== Your objective ==
Below are the records; print them again exactly and omit the pictures.

== Segment start ==

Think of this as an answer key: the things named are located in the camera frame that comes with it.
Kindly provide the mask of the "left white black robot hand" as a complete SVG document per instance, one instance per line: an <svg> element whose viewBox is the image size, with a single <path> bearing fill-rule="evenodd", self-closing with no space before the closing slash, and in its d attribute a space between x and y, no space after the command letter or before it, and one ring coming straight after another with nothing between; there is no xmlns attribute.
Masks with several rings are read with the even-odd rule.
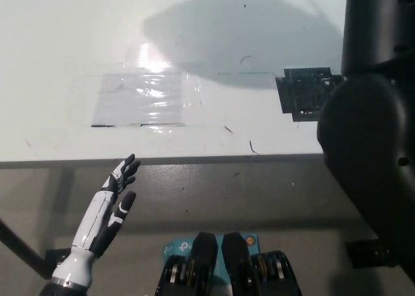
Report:
<svg viewBox="0 0 415 296"><path fill-rule="evenodd" d="M120 202L117 201L136 180L139 166L136 156L130 154L110 172L87 207L72 241L73 247L88 251L97 258L103 255L136 199L136 193L128 191Z"/></svg>

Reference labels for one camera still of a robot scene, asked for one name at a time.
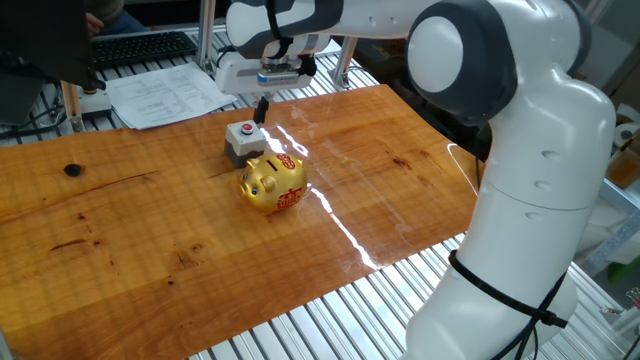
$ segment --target monitor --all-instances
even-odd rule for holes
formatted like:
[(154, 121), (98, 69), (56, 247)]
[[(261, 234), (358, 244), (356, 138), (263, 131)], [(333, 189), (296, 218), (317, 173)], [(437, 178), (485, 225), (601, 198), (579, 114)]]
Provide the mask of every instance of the monitor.
[(0, 0), (0, 48), (54, 79), (105, 88), (95, 78), (83, 0)]

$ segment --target red button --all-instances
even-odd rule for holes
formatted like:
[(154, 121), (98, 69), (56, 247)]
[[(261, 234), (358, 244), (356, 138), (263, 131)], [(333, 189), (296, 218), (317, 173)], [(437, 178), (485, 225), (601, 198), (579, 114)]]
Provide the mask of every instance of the red button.
[(244, 125), (242, 125), (242, 130), (241, 131), (245, 135), (251, 135), (251, 134), (253, 134), (253, 125), (244, 124)]

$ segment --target golden piggy bank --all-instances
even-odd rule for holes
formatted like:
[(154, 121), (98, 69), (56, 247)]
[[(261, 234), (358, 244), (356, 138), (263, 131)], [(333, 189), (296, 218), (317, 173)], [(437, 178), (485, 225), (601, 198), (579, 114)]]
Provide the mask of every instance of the golden piggy bank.
[(264, 215), (297, 204), (307, 190), (302, 160), (287, 154), (265, 154), (247, 161), (238, 192)]

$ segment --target wooden tabletop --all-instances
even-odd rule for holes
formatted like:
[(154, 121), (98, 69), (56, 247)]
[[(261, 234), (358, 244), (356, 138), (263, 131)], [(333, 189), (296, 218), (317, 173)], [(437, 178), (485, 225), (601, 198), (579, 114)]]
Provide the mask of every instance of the wooden tabletop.
[(223, 152), (252, 112), (0, 148), (9, 346), (184, 359), (467, 228), (473, 158), (386, 86), (271, 106), (271, 149), (304, 159), (312, 185), (260, 215)]

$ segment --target person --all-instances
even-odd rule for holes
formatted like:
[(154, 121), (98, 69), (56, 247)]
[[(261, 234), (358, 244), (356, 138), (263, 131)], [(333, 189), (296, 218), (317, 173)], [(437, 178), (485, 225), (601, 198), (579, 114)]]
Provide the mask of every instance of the person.
[(144, 26), (123, 9), (124, 0), (84, 0), (84, 5), (91, 36), (145, 31)]

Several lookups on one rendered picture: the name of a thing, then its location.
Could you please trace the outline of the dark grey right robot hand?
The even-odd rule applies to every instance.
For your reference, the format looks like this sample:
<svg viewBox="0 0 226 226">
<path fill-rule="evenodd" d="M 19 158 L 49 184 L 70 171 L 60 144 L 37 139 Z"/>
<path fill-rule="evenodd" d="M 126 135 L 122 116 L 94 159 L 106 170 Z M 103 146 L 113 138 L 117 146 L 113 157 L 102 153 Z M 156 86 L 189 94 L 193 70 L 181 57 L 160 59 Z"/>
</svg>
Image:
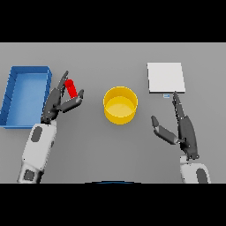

== Segment end ==

== Task answer ==
Think of this as an answer key: the things named are located in the camera frame that comes with it.
Kindly provide the mask of the "left white black robot hand" as a complete SVG document per instance, one instance per line: an <svg> element whose viewBox is the image size, with a single <path> bearing fill-rule="evenodd", self-closing with no space before the closing slash, and in its d attribute a space between x and y, no space after the command letter or before it, and one ring coming straight after another with nothing between; there is no xmlns attribute.
Masks with several rings are read with the even-odd rule.
Report:
<svg viewBox="0 0 415 296"><path fill-rule="evenodd" d="M120 202L117 201L136 180L139 166L136 156L130 154L110 172L87 207L72 241L73 247L88 251L97 258L103 255L136 199L136 193L128 191Z"/></svg>

Reference labels for one camera still of a robot scene, asked for one name at a time.
$ segment --target monitor --all-instances
even-odd rule for holes
formatted like:
[(154, 121), (98, 69), (56, 247)]
[[(261, 234), (358, 244), (356, 138), (263, 131)], [(333, 189), (296, 218), (317, 173)], [(437, 178), (485, 225), (601, 198), (579, 114)]]
Provide the mask of every instance of the monitor.
[(0, 0), (0, 48), (54, 79), (105, 88), (95, 78), (83, 0)]

$ segment --target red button --all-instances
even-odd rule for holes
formatted like:
[(154, 121), (98, 69), (56, 247)]
[[(261, 234), (358, 244), (356, 138), (263, 131)], [(333, 189), (296, 218), (317, 173)], [(437, 178), (485, 225), (601, 198), (579, 114)]]
Provide the mask of every instance of the red button.
[(244, 125), (242, 125), (242, 130), (241, 131), (245, 135), (251, 135), (251, 134), (253, 134), (253, 125), (244, 124)]

$ segment --target golden piggy bank --all-instances
even-odd rule for holes
formatted like:
[(154, 121), (98, 69), (56, 247)]
[[(261, 234), (358, 244), (356, 138), (263, 131)], [(333, 189), (296, 218), (317, 173)], [(437, 178), (485, 225), (601, 198), (579, 114)]]
Provide the mask of every instance of the golden piggy bank.
[(264, 215), (297, 204), (307, 190), (302, 160), (287, 154), (265, 154), (247, 161), (238, 192)]

$ segment --target wooden tabletop --all-instances
even-odd rule for holes
formatted like:
[(154, 121), (98, 69), (56, 247)]
[[(261, 234), (358, 244), (356, 138), (263, 131)], [(333, 189), (296, 218), (317, 173)], [(437, 178), (485, 225), (601, 198), (579, 114)]]
Provide the mask of every instance of the wooden tabletop.
[(223, 152), (252, 112), (0, 148), (9, 346), (184, 359), (467, 228), (473, 158), (386, 86), (271, 106), (271, 149), (304, 159), (312, 185), (260, 215)]

$ segment --target person --all-instances
even-odd rule for holes
formatted like:
[(154, 121), (98, 69), (56, 247)]
[[(261, 234), (358, 244), (356, 138), (263, 131)], [(333, 189), (296, 218), (317, 173)], [(437, 178), (485, 225), (601, 198), (579, 114)]]
Provide the mask of every instance of the person.
[(144, 26), (123, 9), (124, 0), (84, 0), (84, 5), (91, 36), (145, 31)]

Several lookups on one rendered picture: the name of a thing, then its location.
Could you please trace the outline of the dark grey right robot hand?
The even-odd rule applies to every instance.
For your reference, the format looks like this sample:
<svg viewBox="0 0 226 226">
<path fill-rule="evenodd" d="M 19 158 L 49 184 L 70 171 L 60 144 L 37 139 Z"/>
<path fill-rule="evenodd" d="M 126 135 L 122 116 L 94 159 L 106 170 Z M 103 146 L 113 138 L 117 146 L 113 157 L 102 153 Z M 156 86 L 189 94 L 193 70 L 181 57 L 160 59 Z"/>
</svg>
Image:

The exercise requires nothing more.